The difference between the Company's effective tax rate for the three months ended March 31, 2020 and March 31, 2019 was primarily due to the tax impact of the multi-part transaction with Healthpeak that occurred in the three months ended March 31, 2020. The impact represented the tax expense recorded on the gain of the sale of the Company's interest in the CCRC Venture offset by a decrease in the valuation allowance that was a direct result of the multi-part transaction with Healthpeak. This was slightly offset by the adjustment for stock-based compensation, which was greater in the three months ended March 31, 2019 compared to the three months ended March 31, 2020.

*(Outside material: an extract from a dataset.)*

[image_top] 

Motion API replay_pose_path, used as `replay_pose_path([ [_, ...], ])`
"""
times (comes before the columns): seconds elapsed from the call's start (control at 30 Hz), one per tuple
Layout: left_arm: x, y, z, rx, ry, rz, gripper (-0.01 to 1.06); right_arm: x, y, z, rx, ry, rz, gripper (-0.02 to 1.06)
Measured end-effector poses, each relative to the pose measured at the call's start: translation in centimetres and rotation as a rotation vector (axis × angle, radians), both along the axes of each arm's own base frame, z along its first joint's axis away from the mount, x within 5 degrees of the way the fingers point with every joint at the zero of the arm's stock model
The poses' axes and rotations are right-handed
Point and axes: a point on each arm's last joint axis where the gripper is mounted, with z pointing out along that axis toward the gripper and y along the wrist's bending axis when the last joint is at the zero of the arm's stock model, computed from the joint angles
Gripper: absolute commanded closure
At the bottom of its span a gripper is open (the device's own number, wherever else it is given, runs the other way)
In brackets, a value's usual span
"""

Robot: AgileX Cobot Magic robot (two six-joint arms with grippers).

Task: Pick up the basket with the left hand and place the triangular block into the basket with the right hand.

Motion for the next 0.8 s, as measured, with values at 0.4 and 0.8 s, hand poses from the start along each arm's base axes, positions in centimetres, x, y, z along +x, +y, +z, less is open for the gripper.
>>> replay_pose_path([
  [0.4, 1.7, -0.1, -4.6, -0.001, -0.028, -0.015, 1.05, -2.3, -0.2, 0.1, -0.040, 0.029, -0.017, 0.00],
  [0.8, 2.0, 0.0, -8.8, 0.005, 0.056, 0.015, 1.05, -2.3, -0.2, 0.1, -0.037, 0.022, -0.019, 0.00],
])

The Company recorded an aggregate deferred federal, state, and local tax expense of $90.9 million for the three months ended March 31, 2020. The expense includes $93.1 million as a result of the gain on the sale of the Company's interest in the CCRC
Venture offset by a benefit of $2.2 million as a result of the operating losses (exclusive of the CCRC Venture sale) for the three months ended March 31, 2020. The expense for the three months ended March 31, 2020 is offset by a reduction in the valuation allowance of $112.6 million. The Company recorded an aggregate deferred federal, state, and local tax benefit of $6.5 million of which $8.2 million was a result of the operating loss for the three months ended March 31, 2019. The benefit was reduced by $1.7 million reduction in the deferred tax asset related to employee stock compensation. The benefit for the three months ended March 31, 2019 is offset by an increase in the valuation allowance of $6.6 million.

The Company evaluates its deferred tax assets each quarter to determine if a valuation allowance is required based on whether it is more likely than not that some portion of the deferred tax asset would not be realized. The Company's valuation allowance as of March 31, 2020 and December 31, 2019 was $296.3 million and $408.9 million, respectively.

The change in the valuation allowance for the three months ended March 31, 2020 is primarily the result of a reduction in the Company’s valuation allowance of $117.6 million as a result of the Healthpeak transaction offset by the anticipated reversal of future tax liabilities offset by future tax deductions. The increase in the valuation allowance during the three months ended March 31, 2019 was comprised of multiple components. The increase includes $13.8 million resulting from the adoption of Accounting Standards Codification ("ASC") 842, Leases ("ASC 842") recorded to equity. An additional $8.3 million of allowance was established against the current operating loss incurred during the three months ended March 31, 2019. Offsetting the increases was a decrease of $1.7 million of allowance as a result of removal of future timing differences related to employee stock compensation recorded in the three months ended March 31, 2019.

The Company recorded interest charges related to its tax contingency reserve for cash tax positions for the three months ended March 31, 2020 and 2019 which are included in income tax expense or benefit for the period. As of March 31, 2020, tax returns for years 2015 through 2018 are subject to future examination by tax authorities. In addition, the net operating losses from prior years are subject to adjustment under examination.